For the word "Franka", count the lines of the data that include it and give only the total.

Collected data entries:
==*==
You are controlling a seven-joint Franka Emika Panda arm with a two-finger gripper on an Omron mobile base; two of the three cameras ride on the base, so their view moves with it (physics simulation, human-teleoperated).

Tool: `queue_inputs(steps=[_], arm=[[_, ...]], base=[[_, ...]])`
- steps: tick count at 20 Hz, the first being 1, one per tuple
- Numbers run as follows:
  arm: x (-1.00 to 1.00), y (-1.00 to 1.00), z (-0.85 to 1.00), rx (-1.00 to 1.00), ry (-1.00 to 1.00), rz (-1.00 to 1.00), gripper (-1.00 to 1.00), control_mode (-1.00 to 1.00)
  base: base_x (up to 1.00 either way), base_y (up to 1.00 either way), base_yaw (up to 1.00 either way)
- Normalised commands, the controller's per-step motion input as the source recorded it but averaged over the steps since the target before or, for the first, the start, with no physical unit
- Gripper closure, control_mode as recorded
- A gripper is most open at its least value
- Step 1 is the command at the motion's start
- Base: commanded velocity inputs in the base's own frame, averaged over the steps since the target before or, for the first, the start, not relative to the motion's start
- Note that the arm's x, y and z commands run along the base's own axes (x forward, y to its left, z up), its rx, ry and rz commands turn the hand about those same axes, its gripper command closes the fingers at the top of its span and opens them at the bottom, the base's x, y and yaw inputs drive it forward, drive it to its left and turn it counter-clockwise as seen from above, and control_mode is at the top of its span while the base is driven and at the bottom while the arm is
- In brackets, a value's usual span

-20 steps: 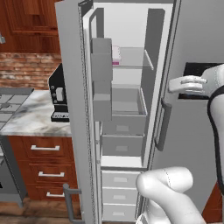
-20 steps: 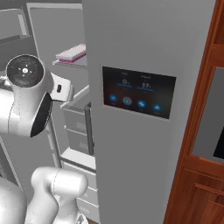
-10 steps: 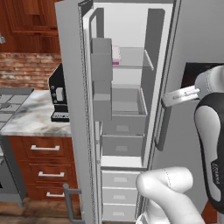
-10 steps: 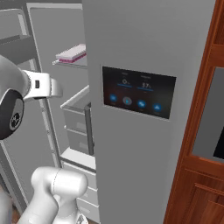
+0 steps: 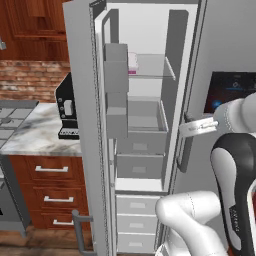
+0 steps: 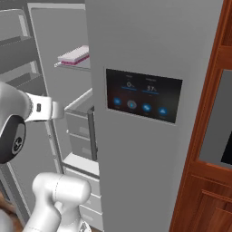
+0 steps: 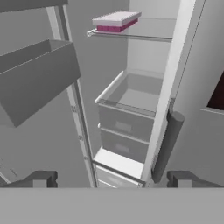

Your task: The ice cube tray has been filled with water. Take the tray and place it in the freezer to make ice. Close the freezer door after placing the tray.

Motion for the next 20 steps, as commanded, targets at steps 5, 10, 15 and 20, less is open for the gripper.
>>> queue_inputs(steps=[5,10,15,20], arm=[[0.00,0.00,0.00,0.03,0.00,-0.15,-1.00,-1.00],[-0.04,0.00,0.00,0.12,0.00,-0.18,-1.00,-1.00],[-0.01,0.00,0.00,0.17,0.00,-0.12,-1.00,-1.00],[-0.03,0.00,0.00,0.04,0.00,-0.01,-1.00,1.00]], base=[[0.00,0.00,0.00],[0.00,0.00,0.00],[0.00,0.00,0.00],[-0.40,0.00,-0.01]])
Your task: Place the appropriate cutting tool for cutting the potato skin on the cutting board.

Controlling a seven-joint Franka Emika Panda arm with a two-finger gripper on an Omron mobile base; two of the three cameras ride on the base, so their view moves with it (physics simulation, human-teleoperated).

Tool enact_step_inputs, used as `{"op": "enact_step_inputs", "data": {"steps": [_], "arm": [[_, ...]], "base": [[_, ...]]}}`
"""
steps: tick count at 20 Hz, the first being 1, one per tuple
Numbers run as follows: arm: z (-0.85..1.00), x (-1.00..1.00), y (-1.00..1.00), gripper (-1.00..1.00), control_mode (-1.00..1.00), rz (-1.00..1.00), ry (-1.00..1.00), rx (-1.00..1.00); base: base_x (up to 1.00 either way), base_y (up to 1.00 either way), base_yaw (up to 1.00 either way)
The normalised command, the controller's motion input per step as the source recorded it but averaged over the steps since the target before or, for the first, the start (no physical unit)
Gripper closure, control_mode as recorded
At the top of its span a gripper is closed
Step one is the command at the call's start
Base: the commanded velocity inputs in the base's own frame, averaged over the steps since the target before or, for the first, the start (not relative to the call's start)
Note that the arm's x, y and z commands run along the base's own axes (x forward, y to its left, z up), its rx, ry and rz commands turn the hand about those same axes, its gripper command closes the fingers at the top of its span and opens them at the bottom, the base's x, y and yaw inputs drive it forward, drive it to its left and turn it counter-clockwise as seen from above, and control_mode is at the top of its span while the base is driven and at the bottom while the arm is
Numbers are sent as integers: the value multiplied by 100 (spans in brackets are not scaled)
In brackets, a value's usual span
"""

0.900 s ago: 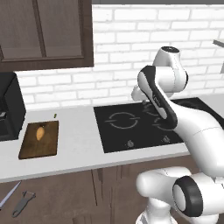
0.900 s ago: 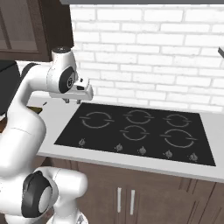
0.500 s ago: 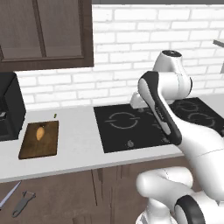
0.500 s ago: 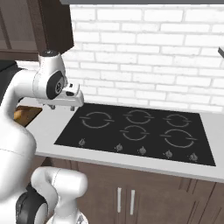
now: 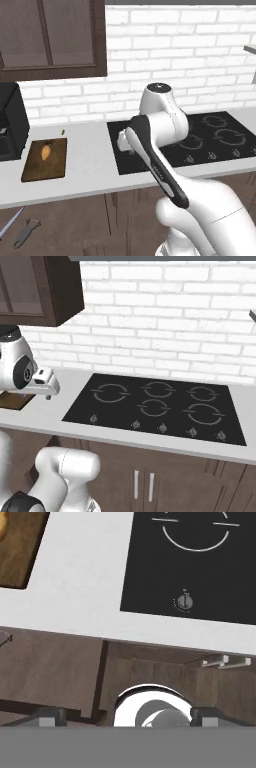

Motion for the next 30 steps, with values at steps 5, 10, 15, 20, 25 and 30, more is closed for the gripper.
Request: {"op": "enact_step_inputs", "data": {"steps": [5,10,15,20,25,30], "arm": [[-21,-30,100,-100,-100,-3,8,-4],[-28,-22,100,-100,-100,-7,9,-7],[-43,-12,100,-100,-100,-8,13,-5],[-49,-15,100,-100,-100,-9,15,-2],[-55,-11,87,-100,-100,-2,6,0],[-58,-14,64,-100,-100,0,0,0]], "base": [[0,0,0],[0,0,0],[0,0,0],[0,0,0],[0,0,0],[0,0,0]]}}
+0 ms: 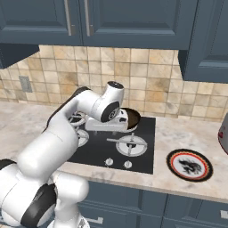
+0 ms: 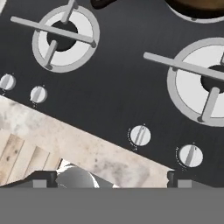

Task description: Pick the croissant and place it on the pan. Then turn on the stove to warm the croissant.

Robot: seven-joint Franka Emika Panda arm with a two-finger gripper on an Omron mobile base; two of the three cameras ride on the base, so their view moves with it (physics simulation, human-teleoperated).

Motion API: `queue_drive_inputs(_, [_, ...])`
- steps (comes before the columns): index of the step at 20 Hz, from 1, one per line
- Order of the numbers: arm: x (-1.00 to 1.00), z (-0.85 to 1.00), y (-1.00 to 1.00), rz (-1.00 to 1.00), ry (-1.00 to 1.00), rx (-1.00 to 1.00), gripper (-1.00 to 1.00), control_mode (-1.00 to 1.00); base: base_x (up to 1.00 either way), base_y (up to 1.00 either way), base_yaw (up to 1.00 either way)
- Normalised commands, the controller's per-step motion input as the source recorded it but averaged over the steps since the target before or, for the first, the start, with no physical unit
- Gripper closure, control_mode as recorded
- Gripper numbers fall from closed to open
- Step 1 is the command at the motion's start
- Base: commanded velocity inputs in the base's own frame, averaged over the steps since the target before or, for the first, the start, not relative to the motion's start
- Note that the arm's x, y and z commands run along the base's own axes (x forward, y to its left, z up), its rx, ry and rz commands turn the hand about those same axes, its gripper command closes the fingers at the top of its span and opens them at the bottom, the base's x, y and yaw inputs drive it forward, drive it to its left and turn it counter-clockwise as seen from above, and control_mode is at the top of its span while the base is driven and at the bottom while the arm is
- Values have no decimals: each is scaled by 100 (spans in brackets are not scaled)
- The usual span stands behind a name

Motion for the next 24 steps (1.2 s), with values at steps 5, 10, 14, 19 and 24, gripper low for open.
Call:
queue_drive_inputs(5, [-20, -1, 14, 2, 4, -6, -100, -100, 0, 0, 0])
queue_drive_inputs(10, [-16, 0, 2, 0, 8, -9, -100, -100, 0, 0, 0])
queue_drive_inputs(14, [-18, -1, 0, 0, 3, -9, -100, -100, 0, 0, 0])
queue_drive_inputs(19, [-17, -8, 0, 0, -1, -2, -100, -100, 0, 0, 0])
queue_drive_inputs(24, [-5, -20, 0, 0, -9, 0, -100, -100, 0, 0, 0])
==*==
Solution to this task: 3